**How to complete this task**
Check every line of the entries for the string "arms" and return the ones that contain it.

**Data to examine**
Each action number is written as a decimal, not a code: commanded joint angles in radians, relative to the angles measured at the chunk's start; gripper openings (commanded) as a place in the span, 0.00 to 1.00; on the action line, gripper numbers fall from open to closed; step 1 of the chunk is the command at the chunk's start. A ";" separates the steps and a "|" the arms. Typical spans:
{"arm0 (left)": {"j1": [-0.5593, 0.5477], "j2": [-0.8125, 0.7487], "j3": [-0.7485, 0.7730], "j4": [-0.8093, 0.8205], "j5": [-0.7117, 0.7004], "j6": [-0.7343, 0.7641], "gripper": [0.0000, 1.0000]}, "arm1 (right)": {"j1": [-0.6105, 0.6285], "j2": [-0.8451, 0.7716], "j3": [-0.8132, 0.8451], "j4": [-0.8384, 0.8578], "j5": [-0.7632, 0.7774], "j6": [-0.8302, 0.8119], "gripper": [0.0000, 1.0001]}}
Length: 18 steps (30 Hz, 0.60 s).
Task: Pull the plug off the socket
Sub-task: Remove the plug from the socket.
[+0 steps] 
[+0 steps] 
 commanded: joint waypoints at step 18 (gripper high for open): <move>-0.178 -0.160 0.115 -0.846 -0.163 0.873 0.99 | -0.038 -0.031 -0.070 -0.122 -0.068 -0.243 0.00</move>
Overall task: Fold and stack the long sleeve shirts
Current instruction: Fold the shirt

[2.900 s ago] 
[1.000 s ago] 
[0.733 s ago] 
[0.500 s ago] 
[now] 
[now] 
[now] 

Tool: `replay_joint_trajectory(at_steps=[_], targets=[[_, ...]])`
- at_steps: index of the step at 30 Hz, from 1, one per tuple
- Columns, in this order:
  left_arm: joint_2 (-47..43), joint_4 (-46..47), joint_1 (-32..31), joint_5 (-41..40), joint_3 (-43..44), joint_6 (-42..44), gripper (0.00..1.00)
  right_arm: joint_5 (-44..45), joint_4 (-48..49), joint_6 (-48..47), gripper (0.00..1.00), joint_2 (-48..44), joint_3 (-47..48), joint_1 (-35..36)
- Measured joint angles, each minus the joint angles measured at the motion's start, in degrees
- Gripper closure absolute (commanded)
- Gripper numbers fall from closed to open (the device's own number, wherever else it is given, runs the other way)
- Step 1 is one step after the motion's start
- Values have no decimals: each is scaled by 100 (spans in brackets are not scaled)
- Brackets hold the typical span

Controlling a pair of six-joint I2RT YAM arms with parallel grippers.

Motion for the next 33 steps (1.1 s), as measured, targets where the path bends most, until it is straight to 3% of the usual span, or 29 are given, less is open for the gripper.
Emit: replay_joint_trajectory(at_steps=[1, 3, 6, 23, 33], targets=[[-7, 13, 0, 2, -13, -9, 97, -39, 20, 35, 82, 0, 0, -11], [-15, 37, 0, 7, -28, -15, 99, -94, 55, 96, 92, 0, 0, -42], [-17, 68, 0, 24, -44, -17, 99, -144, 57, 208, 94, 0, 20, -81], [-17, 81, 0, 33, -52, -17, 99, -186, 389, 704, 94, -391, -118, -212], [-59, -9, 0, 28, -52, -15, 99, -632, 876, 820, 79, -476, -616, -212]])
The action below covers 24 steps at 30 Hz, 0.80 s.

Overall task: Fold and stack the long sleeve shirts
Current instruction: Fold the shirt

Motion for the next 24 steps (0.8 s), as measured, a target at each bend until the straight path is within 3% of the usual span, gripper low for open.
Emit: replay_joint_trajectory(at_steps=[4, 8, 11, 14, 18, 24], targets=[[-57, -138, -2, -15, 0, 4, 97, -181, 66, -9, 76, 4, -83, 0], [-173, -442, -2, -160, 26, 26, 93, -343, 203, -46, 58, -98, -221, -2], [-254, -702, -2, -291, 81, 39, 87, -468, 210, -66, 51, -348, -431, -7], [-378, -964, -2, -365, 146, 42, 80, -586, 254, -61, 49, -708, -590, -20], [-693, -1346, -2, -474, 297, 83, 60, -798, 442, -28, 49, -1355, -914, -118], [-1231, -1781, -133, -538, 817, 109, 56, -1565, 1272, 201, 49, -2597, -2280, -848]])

**Output for this exercise**
Each action number is written as a decimal, not a code: commanded joint angles in radians, relative to the angles measured at the chunk's start; gripper openings (commanded) as a place in the span, 0.00 to 1.00; on the action line, gripper numbers fall from open to closed; step 1 of the chunk is the command at the chunk's start. A ";" separates the steps and a "|" the arms. Typical spans:
Controlling a pair of six-joint I2RT YAM arms with parallel grippers.

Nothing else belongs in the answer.